Monday, May 31, 2004

My Valedictiorian Speech

by David Scott Robertson

First of all, I am not, nor have I ever been, a valedictorian at anything academic. As a matter of fact, I botched typing the word "valedictorian" so bad that my spell checker had to come to my rescue.

However, my wife and I did go to my niece's high school graduation last evening and not only did we celebrate a remarkable family moment, but interestingly enough we got to hear several valedictorians give their speeches before the diplomas were distributed. I think it's a charming tradition.

I suppose school officials reason that it's a nice incentive to offer students who have earned a perfect grade point average the chance to get up in front of all their friends, family, and photographers and say something intelligent. Then again, given our general phobia to public speaking, it could act as a deterrent! How ironic! (Sort of like the student who hasn't missed a day of school in four years being absent to receive their perfect attendance plaque due to sickness!)

At any rate, the whole evening got me thinking about what I would have said to my graduating class (class of '78) had I been a valedictorian. I think it would have sounded something like this…

"Friends, faculty, family, and honored guests - it is a great privilege to stand before you this evening. I've been asked to address you, my graduating class, and leave you with some parting words of wisdom. But the truth of the matter is, like many of you, I just turned 18 years old, so what do I really know so profoundly wise that I can pass it on to you?

There is one piece of advice, my fellow graduates, that I want to send you into your future with and that is this: Choose your mentors well.

When choosing a mentor, don't look for the young man with perfect abs and runners' legs, seek out an old man with a pot belly and a limp. Ask him how he got the limp and how you can avoid getting one yourself.

Don't base your important life choices on the opinion of a young girl who has dyed her hair purple. I don't have a problem with purple hair, it's just that an older woman with gray hair is better. Ask a white-headed woman how she survived the Depression without losing her marriage.

Don't look for understanding and knowledge from the young man sporting a brand new tattoo on his chiseled bicep. Look for an arm with a sagging, faded tattoo surrounded by wrinkles and fat and ask the man attached to it for counsel.

Don't look with great expectation to the girl with her nose and belly button pierced for help in charting the course for your life. Look to the woman with an eight-inch scar on her belly that she got from delivering her stillborn baby C-section and ask her how she managed to live through and beyond her grief.

I challenge you, fellow graduates, to choose your mentors well. Consider the words of God, who invented wisdom who said that "wisdom is established in the presence of many counselors." And consider also in looking to Jesus Christ for guidance throughout your entire lifetime, for of Him it has been written that "all the treasures of wisdom and knowledge are hidden in Christ."

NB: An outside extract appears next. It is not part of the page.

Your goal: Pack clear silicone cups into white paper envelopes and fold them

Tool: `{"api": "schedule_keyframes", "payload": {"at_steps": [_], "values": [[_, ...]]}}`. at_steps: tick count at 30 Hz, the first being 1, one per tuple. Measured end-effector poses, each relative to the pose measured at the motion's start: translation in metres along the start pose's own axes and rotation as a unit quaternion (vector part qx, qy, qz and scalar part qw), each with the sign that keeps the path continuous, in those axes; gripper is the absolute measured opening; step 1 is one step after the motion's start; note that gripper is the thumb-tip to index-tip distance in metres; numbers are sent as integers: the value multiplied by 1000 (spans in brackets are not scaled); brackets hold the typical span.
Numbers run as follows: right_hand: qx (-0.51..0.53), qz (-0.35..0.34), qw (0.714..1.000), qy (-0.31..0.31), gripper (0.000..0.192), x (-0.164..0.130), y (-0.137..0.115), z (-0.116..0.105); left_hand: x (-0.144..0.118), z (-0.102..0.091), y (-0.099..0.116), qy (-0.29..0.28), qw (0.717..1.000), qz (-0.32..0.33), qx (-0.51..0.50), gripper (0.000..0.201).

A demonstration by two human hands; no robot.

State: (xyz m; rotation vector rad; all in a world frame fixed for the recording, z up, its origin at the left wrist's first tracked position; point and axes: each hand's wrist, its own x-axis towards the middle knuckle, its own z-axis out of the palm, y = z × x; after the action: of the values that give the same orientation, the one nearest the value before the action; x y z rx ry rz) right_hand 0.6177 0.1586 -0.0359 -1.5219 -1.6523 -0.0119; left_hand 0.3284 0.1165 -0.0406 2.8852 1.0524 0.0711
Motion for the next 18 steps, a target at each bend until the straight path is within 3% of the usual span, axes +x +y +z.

My friends, quote the Bible and you will never be wrong. Live by it and your life will turn out all right. Learn from the mistakes of others. In choosing your mentors, look for not only those who have taken risks and failed, but look for those who have taken risks and failed forward, gaining something that you and I don't have yet as teenagers - experience.

My advice to you, graduating class of 1978, is my advice to my own self. Let us choose our mentors well so that one day we may grow and mature into mentors ourselves who will one day pass along the experience we have gained from our successes and failures to those who will follow our leadership.

Thank you, good night, God bless you, and God bless America!"